Etwall (St. Helen)

ETWALL (St. Helen), a parish, in the union of Burton-upon-Trent, hundred of Appletree, S. division of the county of Derby; containing, with the townships of Bearwardcoat and Burnaston, 689 inhabitants, of whom 510 are in the township of Etwall, 6 miles (W. S. W.) from Derby. The manor belonged to Welbeck Abbey, Nottinghamshire, in the reign of Stephen. It was given by Henry VIII., in 1540, to Sir John Port, Knt., one of the justices of the king's bench; and came by marriage to the Gerards, who sold the estate, in 1641, to Sir Edward Moseley, Bart. Of the last-named it was purchased, in 1646, by Sir Samuel Sleigh, whose heiress brought it to the Cotton family. The parish comprises 3289 acres of land; more than two-thirds are pasture, and principally occupied in dairy-farms: the surface is undulated, the soil loamy, and the scenery of pleasing character. The road from Uttoxeter to Derby passes through the village, which is large and well built. The Hall, the ancient seat of the Ports, and subsequently of the Cottons, of whom was Major-General Cotton, lately deceased, is a venerable mansion of brick, faced with stone, and contains many splendid apartments; in the picture-gallery are some exquisite carvings in wood, and several of the rooms contain paintings representing members of the Cotton family. It is now the property of the Rev. Charles Evelyn Cotton, who is lord of the manors of Etwall and Burnaston.
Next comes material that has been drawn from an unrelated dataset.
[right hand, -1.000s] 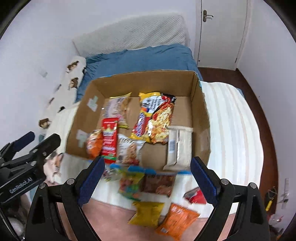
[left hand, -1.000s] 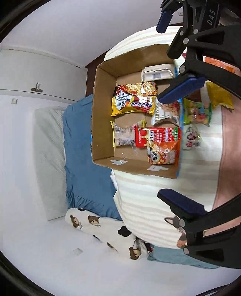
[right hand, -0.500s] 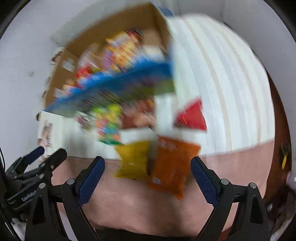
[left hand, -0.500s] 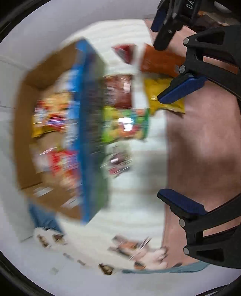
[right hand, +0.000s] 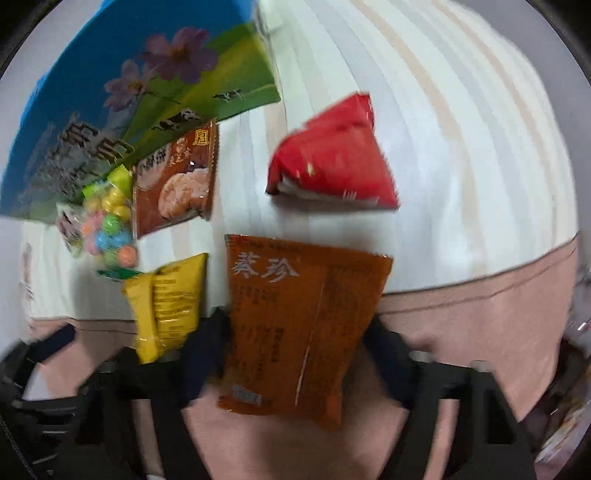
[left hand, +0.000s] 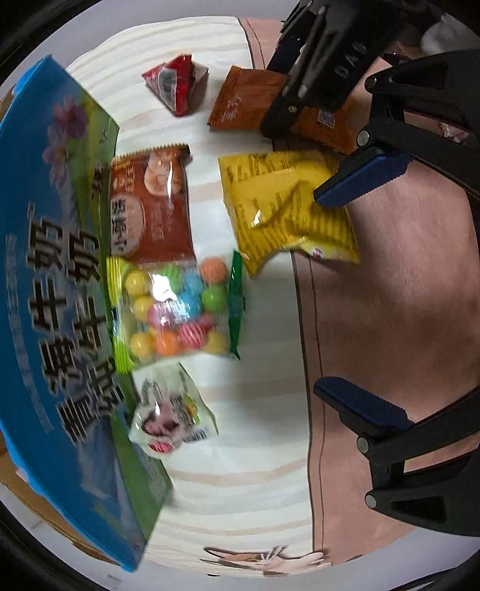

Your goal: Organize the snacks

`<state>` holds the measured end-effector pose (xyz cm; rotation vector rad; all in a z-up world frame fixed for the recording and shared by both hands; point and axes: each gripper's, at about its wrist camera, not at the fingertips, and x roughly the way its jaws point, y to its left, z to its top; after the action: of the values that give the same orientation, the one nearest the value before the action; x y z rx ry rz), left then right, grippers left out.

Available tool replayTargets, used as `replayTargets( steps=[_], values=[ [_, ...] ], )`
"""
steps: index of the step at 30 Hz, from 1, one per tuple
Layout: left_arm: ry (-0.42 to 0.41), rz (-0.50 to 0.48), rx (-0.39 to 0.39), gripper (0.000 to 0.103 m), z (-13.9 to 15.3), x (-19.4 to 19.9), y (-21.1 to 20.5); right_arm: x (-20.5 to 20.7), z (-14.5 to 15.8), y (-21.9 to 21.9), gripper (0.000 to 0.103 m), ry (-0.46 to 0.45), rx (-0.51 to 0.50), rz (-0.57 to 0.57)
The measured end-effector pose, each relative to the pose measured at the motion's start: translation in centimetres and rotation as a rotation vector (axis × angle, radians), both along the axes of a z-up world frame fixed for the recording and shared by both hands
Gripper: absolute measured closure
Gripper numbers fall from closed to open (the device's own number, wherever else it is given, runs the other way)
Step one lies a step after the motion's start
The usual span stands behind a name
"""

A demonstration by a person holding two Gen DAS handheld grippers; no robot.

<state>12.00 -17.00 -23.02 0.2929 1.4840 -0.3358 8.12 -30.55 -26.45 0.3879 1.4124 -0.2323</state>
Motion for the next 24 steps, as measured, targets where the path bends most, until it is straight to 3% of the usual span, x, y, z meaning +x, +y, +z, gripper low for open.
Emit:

The living is a vicarage, valued in the king's books at £8; net income, £342; patron, William Eaton Mousley, Esq.; impropriator, William Thomas Cox, Esq. The church is an ancient structure with a tower, in the Norman and early English styles, with later additions, and has a nave, chancel, and north aisle, and a spacious gallery at the west end: there are monuments to Sir John Port and his wives; the tomb of Henry Port, dated 1512, with figures of his wife and seventeen children, in brass; and tablets to the Cottons and others. The Wesleyans have a place of worship. In 1566 Sir John Port devised lands for the foundation and endowment of an almshouse or hospital at this place, and a grammar school at Repton, which see; the hospital stands on the north side of the church, and admits sixteen almsmen, of whom four have 16s. per week each, two 15s. 6d., six 12s., and the remaining four 10s. The vicar of Etwall, as has been the case with former vicars, is master of the hospital, and reads prayers every morning to the almsmen and parishioners; his salary, increased in consequence of the improved value of the estates, is £200 per annum.

Transcribed from A Topographical Dictionary of England, by Samuel Lewis, 7th edition, published in 1848.